To market, to market, to buy a fat pig,
Home again, home again, dancing a jig;
To market, to market, to buy a fat hog;
Home again, home again, jiggety-jog
To market, to market, to buy a plum bun,
Home again, home again, market is done!
Saturday morning we got up and drove to Lincoln, NE (about 90 miles) to visit the Historic Haymarket. My dear friend, Rose and her family sell their beautiful melons and pumpkins there each year. I love Farmer’s Markets and have always wanted to make the trip and see this particular market. It was not a disappointing trip. We saw vendors selling produce of all sorts including some of the most warty, interesting looking pumpkins and gourds, food vendors selling ethnic yummys, crafts people selling knitted items, soaps, painted signs, baked goods, etc. We came home with pumpkins, squashes, a bunch of fresh basil, a loaf of artisan bread and a whole lot of sweet memories. I'll make it a point to visit Haymarket again next year!

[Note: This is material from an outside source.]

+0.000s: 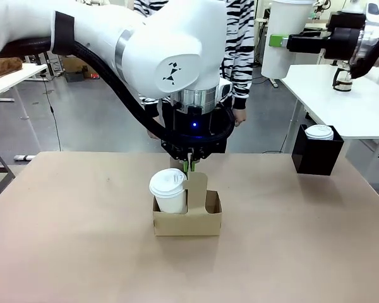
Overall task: Pour a drink into a cup and package it in a carrier.
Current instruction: Insert the held 600 ml Paper Cup into the Cup Carrier.
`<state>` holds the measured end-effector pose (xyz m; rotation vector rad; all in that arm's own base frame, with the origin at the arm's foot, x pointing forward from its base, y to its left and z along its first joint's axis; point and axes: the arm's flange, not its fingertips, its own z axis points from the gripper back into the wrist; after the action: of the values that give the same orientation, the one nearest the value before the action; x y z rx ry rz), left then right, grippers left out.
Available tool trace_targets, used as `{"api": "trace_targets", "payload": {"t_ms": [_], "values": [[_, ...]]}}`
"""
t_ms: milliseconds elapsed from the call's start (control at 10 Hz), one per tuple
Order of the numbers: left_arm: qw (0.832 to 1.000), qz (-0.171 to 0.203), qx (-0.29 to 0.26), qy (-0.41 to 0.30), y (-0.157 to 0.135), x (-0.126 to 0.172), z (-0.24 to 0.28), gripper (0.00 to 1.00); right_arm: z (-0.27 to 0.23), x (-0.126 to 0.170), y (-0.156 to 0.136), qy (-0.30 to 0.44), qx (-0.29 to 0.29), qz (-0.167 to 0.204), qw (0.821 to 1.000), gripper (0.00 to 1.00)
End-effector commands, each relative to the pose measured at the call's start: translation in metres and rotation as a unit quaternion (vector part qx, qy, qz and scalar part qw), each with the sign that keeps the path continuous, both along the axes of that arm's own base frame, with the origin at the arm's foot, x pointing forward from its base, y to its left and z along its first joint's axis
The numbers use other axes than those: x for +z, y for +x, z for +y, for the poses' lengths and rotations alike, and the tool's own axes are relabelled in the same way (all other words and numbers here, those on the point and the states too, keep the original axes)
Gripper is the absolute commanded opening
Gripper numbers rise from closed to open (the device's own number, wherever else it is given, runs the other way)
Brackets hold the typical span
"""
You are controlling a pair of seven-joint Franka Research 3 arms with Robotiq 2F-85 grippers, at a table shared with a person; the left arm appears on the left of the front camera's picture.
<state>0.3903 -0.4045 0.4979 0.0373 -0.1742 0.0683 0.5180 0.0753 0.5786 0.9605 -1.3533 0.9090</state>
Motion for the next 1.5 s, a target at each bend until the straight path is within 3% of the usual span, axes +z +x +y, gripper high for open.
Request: {"api": "trace_targets", "payload": {"t_ms": [0, 100, 300, 400, 500, 600, 800, 900, 1000, 1200, 1300, 1400], "values": [[1.000, 0.015, -0.023, 0.002, -0.007, 0.015, 0.012, 0.92, 0.002, 0.005, 0.001, 0.000, 0.001, -0.007, 1.000, 0.81], [0.999, 0.025, -0.042, -0.002, -0.013, 0.027, 0.016, 1.00, 0.000, 0.000, 0.000, 0.000, 0.000, 0.000, 1.000, 0.81], [0.997, 0.019, -0.068, -0.018, -0.025, 0.061, 0.032, 1.00, 0.015, -0.024, 0.028, 0.012, 0.079, 0.025, 0.996, 0.81], [0.995, 0.024, -0.091, -0.020, -0.036, 0.081, 0.046, 0.95, 0.029, -0.038, 0.036, 0.017, 0.118, 0.031, 0.992, 0.81], [0.992, 0.028, -0.120, -0.020, -0.043, 0.098, 0.063, 1.00, 0.044, -0.050, 0.039, 0.026, 0.151, 0.027, 0.988, 0.81], [0.983, 0.045, -0.176, -0.008, -0.047, 0.115, 0.084, 1.00, 0.059, -0.062, 0.043, 0.023, 0.175, 0.015, 0.984, 0.81], [0.956, 0.033, -0.292, 0.016, -0.052, 0.138, 0.139, 1.00, 0.092, -0.087, 0.042, 0.008, 0.208, -0.013, 0.978, 0.81], [0.935, 0.008, -0.354, 0.032, -0.057, 0.142, 0.173, 1.00, 0.110, -0.100, 0.036, 0.006, 0.223, -0.033, 0.974, 0.81], [0.925, -0.003, -0.378, 0.037, -0.057, 0.139, 0.196, 1.00, 0.121, -0.111, 0.035, -0.006, 0.234, -0.046, 0.971, 0.81], [0.915, -0.017, -0.402, 0.011, -0.045, 0.127, 0.225, 1.00, 0.136, -0.138, 0.036, -0.017, 0.252, -0.057, 0.966, 0.81], [0.906, -0.034, -0.422, 0.016, -0.041, 0.118, 0.232, 1.00, 0.137, -0.144, 0.034, -0.026, 0.243, -0.041, 0.969, 0.81], [0.907, -0.070, -0.414, 0.029, -0.039, 0.110, 0.232, 1.00, 0.136, -0.132, 0.030, -0.006, 0.244, -0.040, 0.969, 0.81]]}}
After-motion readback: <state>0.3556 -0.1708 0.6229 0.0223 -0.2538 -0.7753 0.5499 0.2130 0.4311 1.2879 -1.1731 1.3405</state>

And speaking of next year, my daughter and I will be offering our homemade soaps at our local Farmer’s Market starting next spring. Not a market that really compares to the Haymarket but a nice small town gathering. I make it a point to visit most Saturday mornings during the season.
Haymarket History (from www. lincolnhaymarket.com) Why Haymarket?

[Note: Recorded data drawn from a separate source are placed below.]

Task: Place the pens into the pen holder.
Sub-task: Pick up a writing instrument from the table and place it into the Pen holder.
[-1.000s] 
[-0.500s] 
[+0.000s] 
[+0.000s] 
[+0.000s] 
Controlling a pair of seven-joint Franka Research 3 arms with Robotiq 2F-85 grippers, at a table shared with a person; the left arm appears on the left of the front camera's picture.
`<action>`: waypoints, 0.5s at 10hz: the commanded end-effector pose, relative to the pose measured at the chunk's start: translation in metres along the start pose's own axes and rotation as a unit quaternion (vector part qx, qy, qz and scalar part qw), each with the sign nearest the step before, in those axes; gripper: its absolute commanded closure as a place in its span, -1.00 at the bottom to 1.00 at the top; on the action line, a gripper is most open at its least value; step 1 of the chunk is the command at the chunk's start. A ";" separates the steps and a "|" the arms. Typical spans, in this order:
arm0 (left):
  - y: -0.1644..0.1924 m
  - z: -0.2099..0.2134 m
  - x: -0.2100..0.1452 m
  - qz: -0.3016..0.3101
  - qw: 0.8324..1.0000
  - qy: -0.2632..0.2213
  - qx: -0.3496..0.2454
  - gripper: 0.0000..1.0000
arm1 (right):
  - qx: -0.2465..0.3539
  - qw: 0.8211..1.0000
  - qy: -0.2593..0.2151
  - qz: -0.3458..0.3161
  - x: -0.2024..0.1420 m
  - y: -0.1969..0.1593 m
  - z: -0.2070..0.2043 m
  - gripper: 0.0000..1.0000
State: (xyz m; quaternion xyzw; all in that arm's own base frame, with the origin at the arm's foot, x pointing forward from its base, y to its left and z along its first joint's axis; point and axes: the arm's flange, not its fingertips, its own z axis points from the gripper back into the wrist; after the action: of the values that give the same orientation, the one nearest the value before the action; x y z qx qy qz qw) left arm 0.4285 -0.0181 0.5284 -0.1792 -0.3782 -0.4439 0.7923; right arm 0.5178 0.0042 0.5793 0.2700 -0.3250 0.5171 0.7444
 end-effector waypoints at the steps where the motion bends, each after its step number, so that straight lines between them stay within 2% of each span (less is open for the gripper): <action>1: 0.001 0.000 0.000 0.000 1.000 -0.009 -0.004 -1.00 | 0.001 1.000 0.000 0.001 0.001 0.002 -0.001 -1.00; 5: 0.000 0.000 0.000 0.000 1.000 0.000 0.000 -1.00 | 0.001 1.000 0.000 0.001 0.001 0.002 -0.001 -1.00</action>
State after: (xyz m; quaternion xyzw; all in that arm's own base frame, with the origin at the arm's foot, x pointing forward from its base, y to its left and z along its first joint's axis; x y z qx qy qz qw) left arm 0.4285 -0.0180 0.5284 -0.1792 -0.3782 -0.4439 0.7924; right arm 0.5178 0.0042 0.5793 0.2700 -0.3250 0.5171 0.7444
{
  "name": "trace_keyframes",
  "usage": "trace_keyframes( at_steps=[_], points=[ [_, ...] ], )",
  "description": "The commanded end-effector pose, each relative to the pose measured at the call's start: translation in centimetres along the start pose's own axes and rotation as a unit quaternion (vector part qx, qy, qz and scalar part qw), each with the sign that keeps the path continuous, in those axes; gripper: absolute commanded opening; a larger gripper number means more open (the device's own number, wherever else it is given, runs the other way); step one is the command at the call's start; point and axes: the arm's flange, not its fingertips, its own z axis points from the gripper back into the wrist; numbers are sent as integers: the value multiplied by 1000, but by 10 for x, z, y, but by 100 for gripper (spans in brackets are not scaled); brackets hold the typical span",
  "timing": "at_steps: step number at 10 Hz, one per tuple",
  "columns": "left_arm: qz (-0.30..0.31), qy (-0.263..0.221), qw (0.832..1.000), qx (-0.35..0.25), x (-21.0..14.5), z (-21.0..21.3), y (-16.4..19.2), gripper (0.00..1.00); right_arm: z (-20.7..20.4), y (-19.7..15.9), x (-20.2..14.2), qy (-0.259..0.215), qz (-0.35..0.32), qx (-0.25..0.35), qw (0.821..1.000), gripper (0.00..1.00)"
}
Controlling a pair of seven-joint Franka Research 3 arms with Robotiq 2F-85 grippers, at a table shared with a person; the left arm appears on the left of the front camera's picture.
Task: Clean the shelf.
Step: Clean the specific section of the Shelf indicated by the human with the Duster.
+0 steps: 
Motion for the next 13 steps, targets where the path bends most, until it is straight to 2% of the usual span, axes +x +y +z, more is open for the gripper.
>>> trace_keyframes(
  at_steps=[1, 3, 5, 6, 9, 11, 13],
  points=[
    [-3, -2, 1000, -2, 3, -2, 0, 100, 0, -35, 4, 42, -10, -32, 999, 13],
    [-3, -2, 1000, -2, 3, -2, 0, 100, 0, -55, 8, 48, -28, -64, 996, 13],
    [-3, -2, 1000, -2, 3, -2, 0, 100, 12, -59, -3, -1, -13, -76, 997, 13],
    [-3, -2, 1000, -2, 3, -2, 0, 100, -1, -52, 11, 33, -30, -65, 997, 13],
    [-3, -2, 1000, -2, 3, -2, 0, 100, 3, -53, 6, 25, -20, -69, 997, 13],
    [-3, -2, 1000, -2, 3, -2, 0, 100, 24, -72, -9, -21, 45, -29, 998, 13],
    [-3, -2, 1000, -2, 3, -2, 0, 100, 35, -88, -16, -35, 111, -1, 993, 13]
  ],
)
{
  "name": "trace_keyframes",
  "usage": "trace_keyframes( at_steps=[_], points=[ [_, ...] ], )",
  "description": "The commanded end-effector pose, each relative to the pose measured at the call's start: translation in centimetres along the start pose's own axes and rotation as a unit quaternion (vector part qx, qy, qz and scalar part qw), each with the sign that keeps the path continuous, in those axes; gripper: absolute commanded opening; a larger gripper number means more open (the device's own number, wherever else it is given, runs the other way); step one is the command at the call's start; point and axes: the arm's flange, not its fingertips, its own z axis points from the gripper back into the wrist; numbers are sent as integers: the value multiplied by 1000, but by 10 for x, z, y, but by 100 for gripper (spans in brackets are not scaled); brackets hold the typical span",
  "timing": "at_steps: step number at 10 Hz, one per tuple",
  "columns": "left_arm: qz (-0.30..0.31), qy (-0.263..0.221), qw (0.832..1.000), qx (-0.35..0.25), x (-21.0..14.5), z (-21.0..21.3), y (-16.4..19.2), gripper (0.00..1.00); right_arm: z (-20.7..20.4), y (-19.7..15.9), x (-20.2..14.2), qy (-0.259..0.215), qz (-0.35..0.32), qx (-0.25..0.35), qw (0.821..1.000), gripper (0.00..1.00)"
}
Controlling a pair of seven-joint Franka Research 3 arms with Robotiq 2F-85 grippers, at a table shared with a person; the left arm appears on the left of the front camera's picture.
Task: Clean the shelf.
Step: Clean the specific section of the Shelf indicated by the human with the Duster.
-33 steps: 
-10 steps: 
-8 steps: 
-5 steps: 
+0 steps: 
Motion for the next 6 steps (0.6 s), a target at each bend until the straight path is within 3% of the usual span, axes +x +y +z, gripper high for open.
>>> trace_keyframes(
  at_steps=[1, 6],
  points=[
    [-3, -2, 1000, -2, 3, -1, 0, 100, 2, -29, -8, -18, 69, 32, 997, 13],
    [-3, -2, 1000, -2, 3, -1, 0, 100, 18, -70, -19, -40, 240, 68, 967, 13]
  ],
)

The ‘Haymarket’ name can be traced to Lincoln’s first decade. In the original plat of Lincoln of 1867, a ‘Market Square’ was designated between ‘O’ and ‘P’ Streets from 9th to 10th. That square was an open-air market for produce and livestock, as well as a camping ground for immigrants and general gathering place. Machines, wagons and animals thronged Market Square, along with land sharks, tin-horn gamblers and the other denizens of a pioneer town.
When the federal government decided to erect a post office and courthouse in Lincoln in 1874, the city and state donated the original ‘Market Square’ and moved its functions two blocks north, creating ‘Haymarket Square’ bounded by 9th and 10th, ‘Q’ and ‘R’ Streets. Scales were provided for weighing hay, cattle and produce. Haymarket Square continued ‘to provide space for the teams and wagons of country fold, a mart for hay and a camping ground’ well into the 1880s. It became the location for the first City Hall from 1886 until 1906. Today it serves a version of its original function as a city-owned parking lot.

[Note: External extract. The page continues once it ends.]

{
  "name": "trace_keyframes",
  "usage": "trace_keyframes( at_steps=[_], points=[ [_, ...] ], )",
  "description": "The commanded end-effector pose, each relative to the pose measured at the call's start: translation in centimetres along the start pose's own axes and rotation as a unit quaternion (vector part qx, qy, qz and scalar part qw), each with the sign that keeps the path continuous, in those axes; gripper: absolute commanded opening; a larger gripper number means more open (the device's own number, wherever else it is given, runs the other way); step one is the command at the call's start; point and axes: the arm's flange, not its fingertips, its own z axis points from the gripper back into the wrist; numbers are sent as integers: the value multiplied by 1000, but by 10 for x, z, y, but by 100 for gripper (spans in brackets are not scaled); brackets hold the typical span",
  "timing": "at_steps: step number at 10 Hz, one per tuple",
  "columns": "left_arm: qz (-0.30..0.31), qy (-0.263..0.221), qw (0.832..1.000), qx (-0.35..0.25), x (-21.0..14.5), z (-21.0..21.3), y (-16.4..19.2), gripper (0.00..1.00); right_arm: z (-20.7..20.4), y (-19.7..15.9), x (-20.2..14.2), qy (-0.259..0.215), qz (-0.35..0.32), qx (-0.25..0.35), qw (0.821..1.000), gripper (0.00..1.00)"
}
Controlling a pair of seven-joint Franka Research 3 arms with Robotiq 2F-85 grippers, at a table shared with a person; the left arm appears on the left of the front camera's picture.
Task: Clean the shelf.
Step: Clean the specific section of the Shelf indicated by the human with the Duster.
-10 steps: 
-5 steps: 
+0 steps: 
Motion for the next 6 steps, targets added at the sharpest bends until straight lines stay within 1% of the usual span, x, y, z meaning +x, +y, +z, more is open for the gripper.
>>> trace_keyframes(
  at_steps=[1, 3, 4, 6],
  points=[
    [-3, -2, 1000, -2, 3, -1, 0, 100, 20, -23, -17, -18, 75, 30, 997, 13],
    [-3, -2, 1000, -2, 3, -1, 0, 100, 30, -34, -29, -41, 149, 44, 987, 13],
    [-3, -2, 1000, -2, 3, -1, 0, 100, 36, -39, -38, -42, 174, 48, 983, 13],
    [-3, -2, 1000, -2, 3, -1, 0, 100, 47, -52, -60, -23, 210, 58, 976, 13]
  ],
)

The Haymarket name survives in the historic warehouse district immediately west of the old Haymarket Square. The Lincoln City Council designated the eight block Haymarket Landmark District in 1982, giving it recognition and protection as a major element of Lincoln’s heritage. The National Park Service subsequently certified Haymarket as the equivalent of a district listed on the National Register of Historic Places, with the protection and privileges of that status. In 1985 Haymarket was selected as a demonstration project by the National Main Street Center. Haymarket is the first urban warehouse district to undertake that highly successful economic revitalization program of the National Trust for Historic Preservation.
While we were in downtown Lincoln we dicided to visit Licorice International. Oh, was that fun!
Licorice in every size, shape and flavor you could ever dream of from all over the world. We came home with a Black Licorice Bridge Mix and an Australian Licorice that was wonderful. We also sampled some others that were just as good. A very fun side trip.